WHAT YOU HAVE TO DO:
Copy out the lines below that hold the word "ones".
Top of MATERIAL SHOWN
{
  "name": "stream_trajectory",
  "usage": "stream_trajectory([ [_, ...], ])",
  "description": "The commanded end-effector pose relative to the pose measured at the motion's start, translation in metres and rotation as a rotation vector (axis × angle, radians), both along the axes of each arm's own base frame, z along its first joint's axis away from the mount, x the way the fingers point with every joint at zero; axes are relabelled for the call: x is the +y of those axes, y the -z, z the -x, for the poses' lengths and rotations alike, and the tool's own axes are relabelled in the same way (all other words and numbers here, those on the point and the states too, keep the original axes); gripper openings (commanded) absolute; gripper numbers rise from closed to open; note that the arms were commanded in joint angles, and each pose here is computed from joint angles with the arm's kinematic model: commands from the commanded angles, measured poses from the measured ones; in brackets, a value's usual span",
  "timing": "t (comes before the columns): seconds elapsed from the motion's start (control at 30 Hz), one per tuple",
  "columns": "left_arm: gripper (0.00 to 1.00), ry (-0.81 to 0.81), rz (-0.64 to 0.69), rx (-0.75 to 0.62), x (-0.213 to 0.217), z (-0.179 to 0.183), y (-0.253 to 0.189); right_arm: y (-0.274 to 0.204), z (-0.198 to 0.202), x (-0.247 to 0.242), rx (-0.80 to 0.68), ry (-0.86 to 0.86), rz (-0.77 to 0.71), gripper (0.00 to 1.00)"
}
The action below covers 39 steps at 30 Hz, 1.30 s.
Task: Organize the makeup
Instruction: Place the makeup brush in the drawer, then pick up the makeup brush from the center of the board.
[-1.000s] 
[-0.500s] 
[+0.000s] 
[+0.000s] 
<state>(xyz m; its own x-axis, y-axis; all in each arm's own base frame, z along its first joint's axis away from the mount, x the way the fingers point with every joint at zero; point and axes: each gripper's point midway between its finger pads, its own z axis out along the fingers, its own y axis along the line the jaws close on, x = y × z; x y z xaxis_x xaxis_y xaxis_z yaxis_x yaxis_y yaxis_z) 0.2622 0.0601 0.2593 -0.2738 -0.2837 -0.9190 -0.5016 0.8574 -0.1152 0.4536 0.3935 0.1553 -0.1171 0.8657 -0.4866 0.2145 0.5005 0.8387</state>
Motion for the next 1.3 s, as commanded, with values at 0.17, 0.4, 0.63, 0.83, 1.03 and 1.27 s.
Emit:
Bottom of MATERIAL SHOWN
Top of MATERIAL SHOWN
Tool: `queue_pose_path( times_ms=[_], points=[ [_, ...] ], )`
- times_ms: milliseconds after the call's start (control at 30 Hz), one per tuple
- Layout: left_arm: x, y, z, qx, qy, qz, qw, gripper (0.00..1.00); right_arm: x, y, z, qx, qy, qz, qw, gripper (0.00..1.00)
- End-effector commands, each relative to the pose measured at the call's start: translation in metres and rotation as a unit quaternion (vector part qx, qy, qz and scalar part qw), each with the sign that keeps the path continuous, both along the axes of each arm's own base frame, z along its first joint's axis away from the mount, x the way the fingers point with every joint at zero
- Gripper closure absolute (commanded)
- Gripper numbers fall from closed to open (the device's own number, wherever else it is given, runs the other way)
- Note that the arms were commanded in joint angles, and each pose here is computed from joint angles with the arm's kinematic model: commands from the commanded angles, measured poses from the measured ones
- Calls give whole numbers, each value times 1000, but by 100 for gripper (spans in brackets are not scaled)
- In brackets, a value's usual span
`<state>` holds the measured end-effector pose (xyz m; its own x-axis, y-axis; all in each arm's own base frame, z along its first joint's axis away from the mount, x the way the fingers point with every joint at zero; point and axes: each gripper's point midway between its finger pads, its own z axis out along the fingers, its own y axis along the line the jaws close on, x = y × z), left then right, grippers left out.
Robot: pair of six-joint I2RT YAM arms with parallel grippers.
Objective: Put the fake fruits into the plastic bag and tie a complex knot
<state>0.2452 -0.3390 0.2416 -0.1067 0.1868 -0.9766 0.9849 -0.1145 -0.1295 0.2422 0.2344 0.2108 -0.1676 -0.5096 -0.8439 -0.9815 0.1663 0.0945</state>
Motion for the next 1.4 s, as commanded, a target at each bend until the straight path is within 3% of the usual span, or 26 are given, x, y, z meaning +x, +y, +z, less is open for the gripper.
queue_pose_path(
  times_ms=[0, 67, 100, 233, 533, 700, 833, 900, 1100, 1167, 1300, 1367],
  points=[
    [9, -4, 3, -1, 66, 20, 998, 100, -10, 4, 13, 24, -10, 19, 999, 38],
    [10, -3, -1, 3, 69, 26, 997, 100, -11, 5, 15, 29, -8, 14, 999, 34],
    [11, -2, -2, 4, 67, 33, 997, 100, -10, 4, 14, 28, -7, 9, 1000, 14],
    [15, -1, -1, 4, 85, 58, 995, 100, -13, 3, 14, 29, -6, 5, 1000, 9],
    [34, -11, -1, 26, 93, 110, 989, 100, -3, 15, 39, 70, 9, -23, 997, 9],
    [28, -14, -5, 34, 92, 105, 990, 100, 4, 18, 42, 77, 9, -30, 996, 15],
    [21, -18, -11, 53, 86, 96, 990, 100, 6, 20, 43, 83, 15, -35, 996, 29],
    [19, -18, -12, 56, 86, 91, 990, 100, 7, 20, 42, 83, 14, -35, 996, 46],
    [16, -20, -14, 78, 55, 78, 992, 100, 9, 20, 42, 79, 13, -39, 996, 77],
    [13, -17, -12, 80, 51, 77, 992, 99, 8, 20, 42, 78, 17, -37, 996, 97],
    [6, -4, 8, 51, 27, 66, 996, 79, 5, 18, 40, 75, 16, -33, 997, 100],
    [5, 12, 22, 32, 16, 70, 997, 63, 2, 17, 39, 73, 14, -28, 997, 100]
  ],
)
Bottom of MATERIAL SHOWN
PROBLEM SOLUTION:
  "description": "The commanded end-effector pose relative to the pose measured at the motion's start, translation in metres and rotation as a rotation vector (axis × angle, radians), both along the axes of each arm's own base frame, z along its first joint's axis away from the mount, x the way the fingers point with every joint at zero; axes are relabelled for the call: x is the +y of those axes, y the -z, z the -x, for the poses' lengths and rotations alike, and the tool's own axes are relabelled in the same way (all other words and numbers here, those on the point and the states too, keep the original axes); gripper openings (commanded) absolute; gripper numbers rise from closed to open; note that the arms were commanded in joint angles, and each pose here is computed from joint angles with the arm's kinematic model: commands from the commanded angles, measured poses from the measured ones; in brackets, a value's usual span",
- Note that the arms were commanded in joint angles, and each pose here is computed from joint angles with the arm's kinematic model: commands from the commanded angles, measured poses from the measured ones

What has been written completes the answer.